É claro que não concordamos com este raciocínio, mas
também não podemos concordar que a decisão de órgão
colegiado, ainda sem o definitivo trânsito em julgado, possa
afetar o direito individual do cidadão de disputar uma
eleição, ou seja, fazer com que o cidadão que pretende ser
candidato tenha seus direitos afetados de forma definitiva,
mesmo sem o trânsito em julgado.
Muito embora o Supremo Tribunal Federal já tenha superado esta questão, pelo menos por votação da maioria, este
é um assunto que precisa ser pensado com maior profundidade e amplitude.
Neste passo, a sociedade começará a exigir dos condenados em outras esferas do direito a execução da condenação, em toda e qualquer situação.
Vai no mesmo sentido a questão que está sendo apelidada de "conta suja", que em verdade reflete uma interpretação emprestada pelo Tribunal Superior Eleitoral sobre a
obtenção da certidão de quitação eleitoral.
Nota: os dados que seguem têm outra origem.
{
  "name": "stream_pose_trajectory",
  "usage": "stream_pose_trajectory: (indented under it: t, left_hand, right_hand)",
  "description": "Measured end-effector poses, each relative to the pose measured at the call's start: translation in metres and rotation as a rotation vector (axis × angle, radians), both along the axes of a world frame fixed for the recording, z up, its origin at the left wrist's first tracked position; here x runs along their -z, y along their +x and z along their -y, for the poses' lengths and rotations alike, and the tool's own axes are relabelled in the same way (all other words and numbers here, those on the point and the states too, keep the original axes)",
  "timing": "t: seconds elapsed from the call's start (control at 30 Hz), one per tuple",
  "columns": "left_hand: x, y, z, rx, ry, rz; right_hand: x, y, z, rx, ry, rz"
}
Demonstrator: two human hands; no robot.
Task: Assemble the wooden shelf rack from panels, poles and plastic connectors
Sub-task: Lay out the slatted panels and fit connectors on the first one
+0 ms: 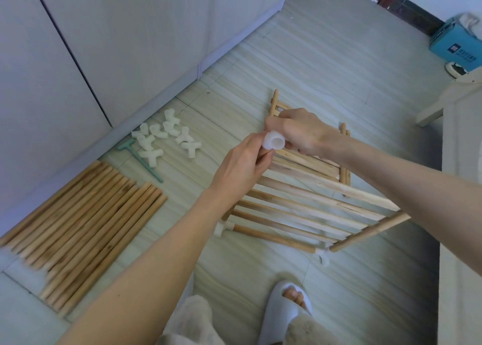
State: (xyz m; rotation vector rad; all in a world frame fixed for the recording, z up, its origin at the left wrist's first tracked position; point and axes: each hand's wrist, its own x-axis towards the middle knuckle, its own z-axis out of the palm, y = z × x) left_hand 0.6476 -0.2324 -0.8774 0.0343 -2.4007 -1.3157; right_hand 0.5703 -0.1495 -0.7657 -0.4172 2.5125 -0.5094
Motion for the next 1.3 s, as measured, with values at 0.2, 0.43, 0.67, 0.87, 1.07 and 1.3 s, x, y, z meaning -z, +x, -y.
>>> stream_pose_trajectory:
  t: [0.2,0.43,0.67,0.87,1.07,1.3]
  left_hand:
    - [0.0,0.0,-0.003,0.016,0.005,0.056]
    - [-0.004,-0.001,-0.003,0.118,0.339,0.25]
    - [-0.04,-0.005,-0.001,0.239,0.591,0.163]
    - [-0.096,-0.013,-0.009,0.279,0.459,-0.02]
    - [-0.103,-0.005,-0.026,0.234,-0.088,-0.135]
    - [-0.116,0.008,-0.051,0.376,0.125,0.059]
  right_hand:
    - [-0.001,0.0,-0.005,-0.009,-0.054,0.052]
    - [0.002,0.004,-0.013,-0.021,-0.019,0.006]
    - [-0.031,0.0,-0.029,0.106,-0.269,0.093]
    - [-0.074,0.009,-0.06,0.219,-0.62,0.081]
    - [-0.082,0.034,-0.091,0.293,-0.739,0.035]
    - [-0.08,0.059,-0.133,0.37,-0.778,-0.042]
Com certeza, não defendemos aqui a existência de "caixa
dois" de campanha, de dinheiro não contabilizado e outras
práticas que alguns dizem ser "comuns a todos os partidos
políticos", da mesma forma como não podemos defender
aquele que foi condenado por malversação do dinheiro
público da inelegibilidade.
O que estamos defendendo é a aplicação e a obediência
aos princípios básicos do Direito, como abordamos anteriormente, e que, no caso de prestação de contas de campanha eleitoral, não se pode chegar ao limite de impedir
candidaturas futuras.
A interpretação mais recente dada pelo TSEentende que,
no caso da desaprovação das contas de uma campanha eleitoral, o candidato não terá a certidão de quitação eleitoral
(art. 52, § 2°, Resolução n° 23.376/12). Esta situação causa,
automaticamente, o indeferimento do pedido de registro
por ausência de um dos requisitos (certidão de quitação
eleitoral). É o mesmo que afirmar a criação de uma nova
inelegibilidade ou a restrição ao direito de se candidatar
por meio de interpretação do Tribunal, e não em razão do
disposto em lei complementar, como expresso no art. 14,
§ 9°, da Constituição Federal.
A interpretação minoritária daquele julgamento, já que a
aprovação da Resolução TSEn° 23.376/12 se deu em decisão
tomada por maioria de quatro votos a três, entende que, se a
apresentação das contas de campanha eleitoral não ocorreu
"de qualquer jeito", apenas para cumprir uma formalidade,
independentemente da sua aprovação, o candidato pode
ter a certidão de quitação eleitoral.
É lógico que a Justiça Eleitoral não vai aceitar qualquer
apresentação de contas, mas também é difícil exigir a aprovação da prestação de contas, notadamente quando o seu
exame e conferência são realizados por técnicos altamente
especializados, preparados, treinados e concursados, em
detrimento dos assessores dos candidatos, quando não os
próprios, que acabam fazendo as prestações de contas sem
os conhecimentos técnicos mínimos.
Enfim, se por um lado a sociedade exige transparência,
correção, absoluta lisura no procedimento dos candidatos,
ao longo de todo o seu passado, presente e principalmente
futuro, quando eleitos, não se pode retirar do povo o direito
e a liberdade de escolha.
Afinal, todo poder não emana do povo, como preconiza
o parágrafo único do art. 1° da Constituição Federal?
•
ALBERTO LUIS MENDONÇA ROLLO é Advogado em São Paulo. Especialista em Direito Eleitoral. Mestre em Direito Constitucional pela Pontifícia
Universidade Católica de São Paulo (PUC-SP).Professor do Curso de Graduação em Direito na Universidade Presbiteriana Mackenzie de São Paulo.